◆ Task requirements
Tell how many lines below include the word "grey". Only the number should appear.

(Stored data entries)
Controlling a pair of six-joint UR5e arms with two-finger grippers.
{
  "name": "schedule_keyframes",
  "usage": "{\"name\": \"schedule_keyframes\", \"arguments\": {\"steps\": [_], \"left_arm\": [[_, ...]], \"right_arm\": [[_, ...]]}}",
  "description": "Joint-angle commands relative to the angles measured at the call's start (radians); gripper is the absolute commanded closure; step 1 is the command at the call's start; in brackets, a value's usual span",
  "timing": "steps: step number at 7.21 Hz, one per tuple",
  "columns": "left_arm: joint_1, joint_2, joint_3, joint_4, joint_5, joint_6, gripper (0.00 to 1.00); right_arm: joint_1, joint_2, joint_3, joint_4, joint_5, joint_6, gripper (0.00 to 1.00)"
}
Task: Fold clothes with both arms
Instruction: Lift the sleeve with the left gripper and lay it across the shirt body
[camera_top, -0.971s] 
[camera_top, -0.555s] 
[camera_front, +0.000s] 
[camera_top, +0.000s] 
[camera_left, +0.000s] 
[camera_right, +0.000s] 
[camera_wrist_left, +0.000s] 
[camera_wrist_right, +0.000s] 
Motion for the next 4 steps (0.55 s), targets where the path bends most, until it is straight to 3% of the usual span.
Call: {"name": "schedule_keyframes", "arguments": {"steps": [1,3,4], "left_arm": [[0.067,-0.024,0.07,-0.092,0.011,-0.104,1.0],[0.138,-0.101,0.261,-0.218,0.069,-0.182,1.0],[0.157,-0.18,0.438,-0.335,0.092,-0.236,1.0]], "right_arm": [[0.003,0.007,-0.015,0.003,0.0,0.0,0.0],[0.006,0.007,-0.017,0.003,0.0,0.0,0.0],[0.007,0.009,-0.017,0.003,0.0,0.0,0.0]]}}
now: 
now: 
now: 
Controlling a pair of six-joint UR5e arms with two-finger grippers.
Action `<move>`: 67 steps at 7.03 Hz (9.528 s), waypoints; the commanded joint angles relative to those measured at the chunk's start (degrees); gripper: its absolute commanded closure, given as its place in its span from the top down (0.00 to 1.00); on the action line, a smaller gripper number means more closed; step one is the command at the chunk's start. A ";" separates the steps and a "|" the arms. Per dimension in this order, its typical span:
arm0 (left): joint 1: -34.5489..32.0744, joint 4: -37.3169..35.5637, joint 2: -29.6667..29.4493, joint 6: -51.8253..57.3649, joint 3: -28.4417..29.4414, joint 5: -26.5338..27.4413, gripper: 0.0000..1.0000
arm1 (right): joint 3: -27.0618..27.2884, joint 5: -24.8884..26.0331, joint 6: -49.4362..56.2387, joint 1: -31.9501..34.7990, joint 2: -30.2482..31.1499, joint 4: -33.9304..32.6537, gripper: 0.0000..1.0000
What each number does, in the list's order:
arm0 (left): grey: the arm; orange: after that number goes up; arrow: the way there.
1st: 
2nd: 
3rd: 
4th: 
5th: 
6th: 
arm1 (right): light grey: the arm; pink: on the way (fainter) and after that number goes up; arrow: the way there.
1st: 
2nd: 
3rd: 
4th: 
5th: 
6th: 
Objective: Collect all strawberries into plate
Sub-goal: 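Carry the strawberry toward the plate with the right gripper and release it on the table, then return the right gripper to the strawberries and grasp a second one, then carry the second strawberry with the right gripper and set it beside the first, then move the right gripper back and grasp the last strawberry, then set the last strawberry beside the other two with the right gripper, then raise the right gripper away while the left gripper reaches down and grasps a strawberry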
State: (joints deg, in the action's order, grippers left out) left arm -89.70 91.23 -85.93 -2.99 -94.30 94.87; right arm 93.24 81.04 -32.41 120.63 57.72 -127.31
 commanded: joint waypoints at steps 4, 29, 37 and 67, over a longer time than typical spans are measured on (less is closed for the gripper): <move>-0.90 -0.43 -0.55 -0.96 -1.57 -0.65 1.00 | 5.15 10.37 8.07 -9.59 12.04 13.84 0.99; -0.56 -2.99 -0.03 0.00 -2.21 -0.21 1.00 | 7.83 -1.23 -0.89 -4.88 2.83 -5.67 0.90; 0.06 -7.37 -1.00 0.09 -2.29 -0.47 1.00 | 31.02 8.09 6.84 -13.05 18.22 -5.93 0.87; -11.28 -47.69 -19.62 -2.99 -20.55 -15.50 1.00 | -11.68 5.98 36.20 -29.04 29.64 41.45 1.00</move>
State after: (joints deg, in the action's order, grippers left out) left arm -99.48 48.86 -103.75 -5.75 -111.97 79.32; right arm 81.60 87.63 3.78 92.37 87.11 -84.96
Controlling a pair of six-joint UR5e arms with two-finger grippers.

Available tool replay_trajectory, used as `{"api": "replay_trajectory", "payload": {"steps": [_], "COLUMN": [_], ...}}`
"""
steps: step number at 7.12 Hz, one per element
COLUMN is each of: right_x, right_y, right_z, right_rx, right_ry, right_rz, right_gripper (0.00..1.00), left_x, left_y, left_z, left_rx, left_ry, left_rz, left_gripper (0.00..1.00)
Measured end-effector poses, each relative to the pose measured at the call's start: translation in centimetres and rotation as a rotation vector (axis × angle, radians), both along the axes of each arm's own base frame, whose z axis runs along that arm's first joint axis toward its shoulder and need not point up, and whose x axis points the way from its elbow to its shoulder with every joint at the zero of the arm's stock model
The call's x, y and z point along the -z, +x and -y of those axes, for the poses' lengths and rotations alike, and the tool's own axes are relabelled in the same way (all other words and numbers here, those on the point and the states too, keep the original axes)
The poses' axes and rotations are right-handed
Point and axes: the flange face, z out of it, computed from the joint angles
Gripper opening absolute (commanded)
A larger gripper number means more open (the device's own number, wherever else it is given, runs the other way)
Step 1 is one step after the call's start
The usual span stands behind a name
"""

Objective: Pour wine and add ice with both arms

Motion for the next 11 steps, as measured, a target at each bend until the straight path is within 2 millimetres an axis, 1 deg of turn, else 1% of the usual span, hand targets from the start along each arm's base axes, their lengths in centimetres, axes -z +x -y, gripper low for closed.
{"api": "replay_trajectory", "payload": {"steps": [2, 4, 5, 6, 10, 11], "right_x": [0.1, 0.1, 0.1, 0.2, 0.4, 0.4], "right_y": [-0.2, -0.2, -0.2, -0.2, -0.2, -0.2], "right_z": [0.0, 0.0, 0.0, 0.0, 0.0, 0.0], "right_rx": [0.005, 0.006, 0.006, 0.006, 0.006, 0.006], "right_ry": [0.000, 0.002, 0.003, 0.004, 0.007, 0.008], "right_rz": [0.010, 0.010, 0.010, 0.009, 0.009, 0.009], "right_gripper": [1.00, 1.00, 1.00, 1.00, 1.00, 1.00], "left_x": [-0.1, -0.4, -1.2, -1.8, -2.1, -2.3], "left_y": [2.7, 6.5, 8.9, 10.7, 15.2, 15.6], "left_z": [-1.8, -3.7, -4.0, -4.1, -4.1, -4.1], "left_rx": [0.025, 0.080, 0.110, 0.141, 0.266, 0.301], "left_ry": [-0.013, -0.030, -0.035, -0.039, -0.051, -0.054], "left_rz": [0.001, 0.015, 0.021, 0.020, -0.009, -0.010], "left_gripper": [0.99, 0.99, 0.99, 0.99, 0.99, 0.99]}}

◆ Exercise response
2